What is expected: Collect all lines below with the string "coffee".

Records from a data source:

══════════

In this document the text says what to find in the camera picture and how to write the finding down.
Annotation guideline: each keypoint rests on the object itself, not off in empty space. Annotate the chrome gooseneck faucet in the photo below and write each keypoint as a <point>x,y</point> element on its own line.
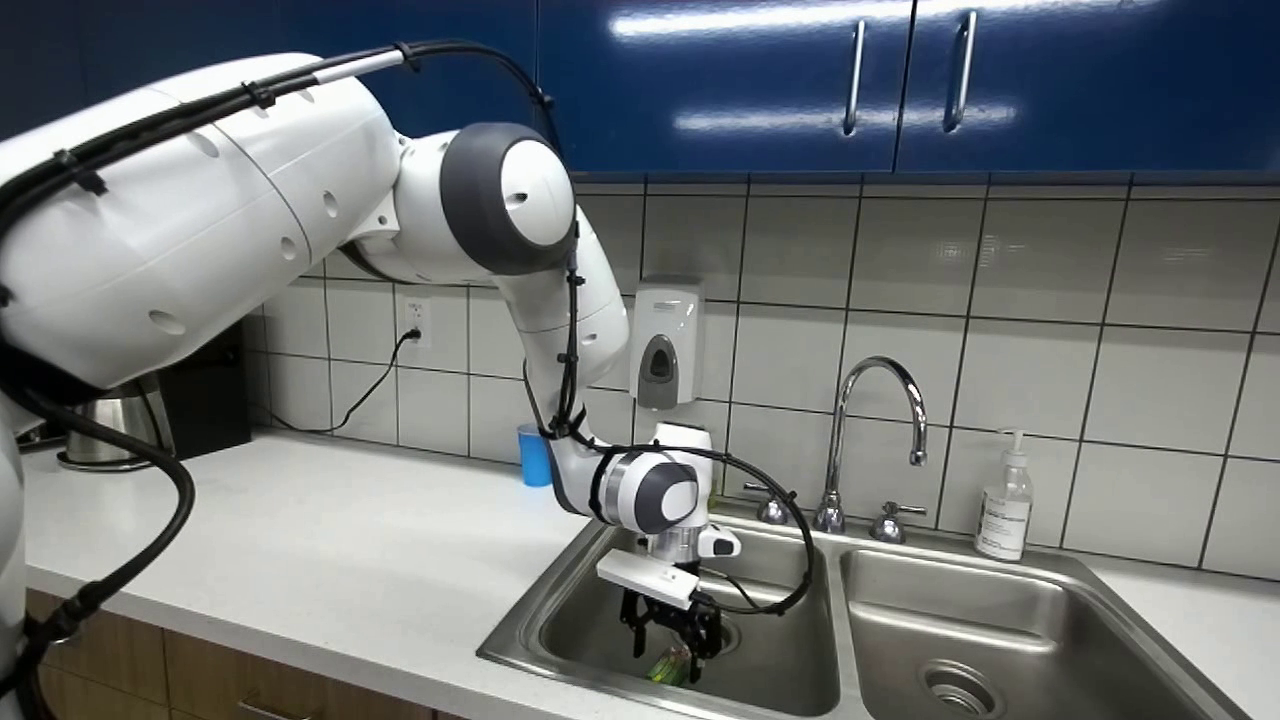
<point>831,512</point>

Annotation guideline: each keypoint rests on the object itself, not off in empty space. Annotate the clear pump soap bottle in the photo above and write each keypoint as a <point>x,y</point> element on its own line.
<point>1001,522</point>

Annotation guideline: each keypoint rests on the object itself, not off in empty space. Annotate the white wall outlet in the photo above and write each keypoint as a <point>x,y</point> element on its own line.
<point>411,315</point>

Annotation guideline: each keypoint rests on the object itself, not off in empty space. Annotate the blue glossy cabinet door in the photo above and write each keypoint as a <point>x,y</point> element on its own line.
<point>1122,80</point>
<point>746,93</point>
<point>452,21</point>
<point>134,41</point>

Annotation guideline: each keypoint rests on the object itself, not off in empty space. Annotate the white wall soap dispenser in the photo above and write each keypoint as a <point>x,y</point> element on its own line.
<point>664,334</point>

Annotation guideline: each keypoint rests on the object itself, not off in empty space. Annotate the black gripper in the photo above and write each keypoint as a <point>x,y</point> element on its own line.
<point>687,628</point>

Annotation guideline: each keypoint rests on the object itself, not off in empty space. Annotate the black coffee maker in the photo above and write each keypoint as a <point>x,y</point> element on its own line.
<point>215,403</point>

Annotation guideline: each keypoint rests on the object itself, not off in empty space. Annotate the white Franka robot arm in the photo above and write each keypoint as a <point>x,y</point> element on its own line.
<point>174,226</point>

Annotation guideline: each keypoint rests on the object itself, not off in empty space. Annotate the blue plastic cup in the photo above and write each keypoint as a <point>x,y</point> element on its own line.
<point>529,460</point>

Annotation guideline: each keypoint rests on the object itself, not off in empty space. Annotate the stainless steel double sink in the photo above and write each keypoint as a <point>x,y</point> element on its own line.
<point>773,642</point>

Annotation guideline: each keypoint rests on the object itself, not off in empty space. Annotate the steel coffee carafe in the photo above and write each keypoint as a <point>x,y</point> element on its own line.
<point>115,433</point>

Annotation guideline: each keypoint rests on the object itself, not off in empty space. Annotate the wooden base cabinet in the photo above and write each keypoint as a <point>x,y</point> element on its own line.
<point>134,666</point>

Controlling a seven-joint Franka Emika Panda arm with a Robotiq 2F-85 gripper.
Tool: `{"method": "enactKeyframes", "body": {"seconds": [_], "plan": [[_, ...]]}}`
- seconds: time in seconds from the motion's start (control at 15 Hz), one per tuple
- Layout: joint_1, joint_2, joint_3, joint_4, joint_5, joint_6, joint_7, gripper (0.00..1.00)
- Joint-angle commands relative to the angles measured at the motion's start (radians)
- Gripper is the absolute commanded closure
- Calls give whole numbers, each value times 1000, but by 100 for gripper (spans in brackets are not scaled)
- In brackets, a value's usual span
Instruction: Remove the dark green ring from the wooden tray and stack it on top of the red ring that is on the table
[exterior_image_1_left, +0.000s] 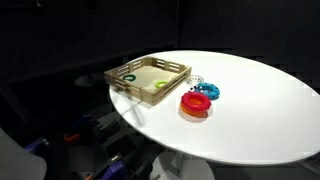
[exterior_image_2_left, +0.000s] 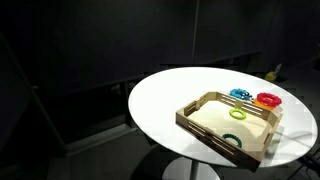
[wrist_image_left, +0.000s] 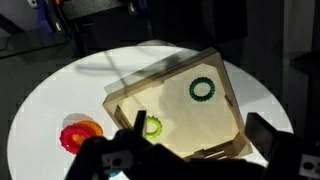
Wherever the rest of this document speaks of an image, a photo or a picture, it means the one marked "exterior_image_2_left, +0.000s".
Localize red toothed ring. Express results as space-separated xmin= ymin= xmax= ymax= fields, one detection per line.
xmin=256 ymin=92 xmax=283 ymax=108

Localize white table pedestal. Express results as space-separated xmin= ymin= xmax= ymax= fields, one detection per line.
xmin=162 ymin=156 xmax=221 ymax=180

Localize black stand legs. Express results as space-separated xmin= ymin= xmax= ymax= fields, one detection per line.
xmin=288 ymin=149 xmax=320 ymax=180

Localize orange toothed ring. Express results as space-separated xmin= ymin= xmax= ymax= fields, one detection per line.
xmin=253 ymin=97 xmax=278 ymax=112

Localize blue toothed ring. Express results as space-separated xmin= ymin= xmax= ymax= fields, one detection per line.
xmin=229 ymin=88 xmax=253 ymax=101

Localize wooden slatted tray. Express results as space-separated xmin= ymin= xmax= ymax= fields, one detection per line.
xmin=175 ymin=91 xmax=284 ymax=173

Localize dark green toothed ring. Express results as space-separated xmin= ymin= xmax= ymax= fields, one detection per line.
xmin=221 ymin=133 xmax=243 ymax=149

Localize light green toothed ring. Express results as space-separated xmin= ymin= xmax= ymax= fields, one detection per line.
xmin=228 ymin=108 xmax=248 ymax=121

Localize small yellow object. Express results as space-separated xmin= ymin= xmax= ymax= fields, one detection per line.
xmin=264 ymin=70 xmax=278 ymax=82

══════════

Expected output:
Annotation guideline: each keypoint rests on the object itself, not off in empty space. Annotate the black coffee maker in the photo above and write each keypoint as a <point>x,y</point> element on its own line.
Annotation guideline: each keypoint rests on the object itself, not off in empty space. Annotate the steel coffee carafe in the photo above and write each keypoint as a <point>x,y</point> element on its own line.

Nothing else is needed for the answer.